Required action
An exact, complete copy of the data is all that is needed.

Data section
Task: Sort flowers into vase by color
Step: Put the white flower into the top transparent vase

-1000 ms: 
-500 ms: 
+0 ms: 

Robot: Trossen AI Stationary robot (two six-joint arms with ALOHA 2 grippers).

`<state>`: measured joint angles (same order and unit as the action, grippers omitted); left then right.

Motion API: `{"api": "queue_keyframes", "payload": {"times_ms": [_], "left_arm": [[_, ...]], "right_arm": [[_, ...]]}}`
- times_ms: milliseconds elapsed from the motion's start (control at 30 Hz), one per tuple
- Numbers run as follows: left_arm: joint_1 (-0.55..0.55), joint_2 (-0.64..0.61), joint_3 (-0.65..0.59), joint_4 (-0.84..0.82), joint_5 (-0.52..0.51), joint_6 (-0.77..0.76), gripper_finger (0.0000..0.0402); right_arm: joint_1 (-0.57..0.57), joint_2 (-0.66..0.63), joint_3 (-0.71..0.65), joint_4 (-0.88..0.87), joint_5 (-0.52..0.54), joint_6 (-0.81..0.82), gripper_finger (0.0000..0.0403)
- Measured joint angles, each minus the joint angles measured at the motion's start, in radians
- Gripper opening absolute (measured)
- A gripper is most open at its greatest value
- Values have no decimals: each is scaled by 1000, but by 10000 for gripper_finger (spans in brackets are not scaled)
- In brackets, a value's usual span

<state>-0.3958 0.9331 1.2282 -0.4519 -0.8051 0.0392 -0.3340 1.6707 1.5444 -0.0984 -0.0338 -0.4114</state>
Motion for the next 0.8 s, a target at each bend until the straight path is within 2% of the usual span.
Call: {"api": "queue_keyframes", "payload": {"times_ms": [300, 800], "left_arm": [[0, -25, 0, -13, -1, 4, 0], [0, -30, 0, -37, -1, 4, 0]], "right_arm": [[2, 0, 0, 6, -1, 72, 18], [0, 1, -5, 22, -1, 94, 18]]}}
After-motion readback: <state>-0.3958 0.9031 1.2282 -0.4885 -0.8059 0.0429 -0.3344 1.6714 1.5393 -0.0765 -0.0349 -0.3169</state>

Exercise solution
Task: Sort flowers into vase by color
Step: Put the white flower into the top transparent vase

-1000 ms: 
-500 ms: 
+0 ms: 

Robot: Trossen AI Stationary robot (two six-joint arms with ALOHA 2 grippers).

`<state>`: measured joint angles (same order and unit as the action, grippers omitted); left then right.

Motion API: `{"api": "queue_keyframes", "payload": {"times_ms": [_], "left_arm": [[_, ...]], "right_arm": [[_, ...]]}}`
- times_ms: milliseconds elapsed from the motion's start (control at 30 Hz), one per tuple
- Numbers run as follows: left_arm: joint_1 (-0.55..0.55), joint_2 (-0.64..0.61), joint_3 (-0.65..0.59), joint_4 (-0.84..0.82), joint_5 (-0.52..0.51), joint_6 (-0.77..0.76), gripper_finger (0.0000..0.0402); right_arm: joint_1 (-0.57..0.57), joint_2 (-0.66..0.63), joint_3 (-0.71..0.65), joint_4 (-0.88..0.87), joint_5 (-0.52..0.54), joint_6 (-0.81..0.82), gripper_finger (0.0000..0.0403)
- Measured joint angles, each minus the joint angles measured at the motion's start, in radians
- Gripper opening absolute (measured)
- A gripper is most open at its greatest value
- Values have no decimals: each is scaled by 1000, but by 10000 for gripper_finger (spans in brackets are not scaled)
- In brackets, a value's usual span

<state>-0.3958 0.9331 1.2282 -0.4519 -0.8051 0.0392 -0.3340 1.6707 1.5444 -0.0984 -0.0338 -0.4114</state>
Motion for the next 0.8 s, a target at each bend until the straight path is within 2% of the usual span.
Call: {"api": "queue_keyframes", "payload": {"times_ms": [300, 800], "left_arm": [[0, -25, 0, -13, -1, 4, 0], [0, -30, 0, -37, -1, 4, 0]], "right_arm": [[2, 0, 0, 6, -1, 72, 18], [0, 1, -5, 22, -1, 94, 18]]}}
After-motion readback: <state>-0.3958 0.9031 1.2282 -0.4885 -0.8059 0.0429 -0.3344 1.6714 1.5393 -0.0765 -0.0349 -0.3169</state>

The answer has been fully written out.